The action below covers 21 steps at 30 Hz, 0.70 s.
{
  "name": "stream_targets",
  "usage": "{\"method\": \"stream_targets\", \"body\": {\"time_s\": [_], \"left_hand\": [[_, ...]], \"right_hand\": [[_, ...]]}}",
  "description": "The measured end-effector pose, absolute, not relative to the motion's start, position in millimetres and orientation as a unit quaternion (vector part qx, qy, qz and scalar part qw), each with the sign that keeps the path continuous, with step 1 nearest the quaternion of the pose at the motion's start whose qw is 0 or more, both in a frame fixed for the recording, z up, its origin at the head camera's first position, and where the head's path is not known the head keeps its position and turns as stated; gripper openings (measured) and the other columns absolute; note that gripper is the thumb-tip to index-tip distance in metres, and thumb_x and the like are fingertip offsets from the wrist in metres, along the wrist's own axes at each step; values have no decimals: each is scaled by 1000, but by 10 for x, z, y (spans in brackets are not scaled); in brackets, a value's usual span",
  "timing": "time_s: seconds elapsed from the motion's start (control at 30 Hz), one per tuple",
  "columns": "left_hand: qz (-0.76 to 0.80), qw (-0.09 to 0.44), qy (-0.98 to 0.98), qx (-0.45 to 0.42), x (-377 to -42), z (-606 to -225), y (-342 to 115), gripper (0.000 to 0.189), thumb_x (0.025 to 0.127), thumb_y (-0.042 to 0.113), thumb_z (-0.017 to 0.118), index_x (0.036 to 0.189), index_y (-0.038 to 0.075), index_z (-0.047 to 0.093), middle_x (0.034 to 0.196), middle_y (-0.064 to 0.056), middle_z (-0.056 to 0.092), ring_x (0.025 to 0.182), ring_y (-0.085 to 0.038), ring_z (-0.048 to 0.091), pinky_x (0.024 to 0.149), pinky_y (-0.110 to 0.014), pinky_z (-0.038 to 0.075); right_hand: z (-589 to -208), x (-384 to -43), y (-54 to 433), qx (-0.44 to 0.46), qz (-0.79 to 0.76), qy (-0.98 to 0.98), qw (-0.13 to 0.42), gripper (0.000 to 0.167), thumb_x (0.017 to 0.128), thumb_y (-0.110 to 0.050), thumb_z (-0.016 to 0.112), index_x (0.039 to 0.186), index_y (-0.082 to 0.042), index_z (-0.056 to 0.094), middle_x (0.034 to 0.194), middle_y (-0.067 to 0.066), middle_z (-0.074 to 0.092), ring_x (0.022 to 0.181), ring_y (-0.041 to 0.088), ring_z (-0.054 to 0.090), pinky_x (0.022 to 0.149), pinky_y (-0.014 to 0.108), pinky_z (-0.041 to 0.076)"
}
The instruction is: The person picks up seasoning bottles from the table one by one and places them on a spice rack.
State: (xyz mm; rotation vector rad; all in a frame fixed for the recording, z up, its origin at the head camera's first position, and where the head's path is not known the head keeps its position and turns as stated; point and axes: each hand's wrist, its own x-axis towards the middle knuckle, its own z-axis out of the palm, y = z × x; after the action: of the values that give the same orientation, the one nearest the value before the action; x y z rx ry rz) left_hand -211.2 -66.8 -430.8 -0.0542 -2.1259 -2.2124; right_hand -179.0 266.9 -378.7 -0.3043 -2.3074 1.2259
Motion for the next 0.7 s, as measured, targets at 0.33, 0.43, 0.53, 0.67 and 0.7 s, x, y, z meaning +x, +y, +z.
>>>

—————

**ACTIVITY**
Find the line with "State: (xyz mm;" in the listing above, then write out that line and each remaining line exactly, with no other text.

**SOLVED EXERCISE**
State: (xyz mm; rotation vector rad; all in a frame fixed for the recording, z up, its origin at the head camera's first position, and where the head's path is not known the head keeps its position and turns as stated; point and axes: each hand's wrist, its own x-axis towards the middle knuckle, its own z-axis out of the palm, y = z × x; after the action: of the values that give the same orientation, the one nearest the value before the action; x y z rx ry rz) left_hand -211.2 -66.8 -430.8 -0.0542 -2.1259 -2.2124; right_hand -179.0 266.9 -378.7 -0.3043 -2.3074 1.2259
Motion for the next 0.7 s, as measured, targets at 0.33, 0.43, 0.53, 0.67 and 0.7 s, x, y, z meaning +x, +y, +z.
>>>

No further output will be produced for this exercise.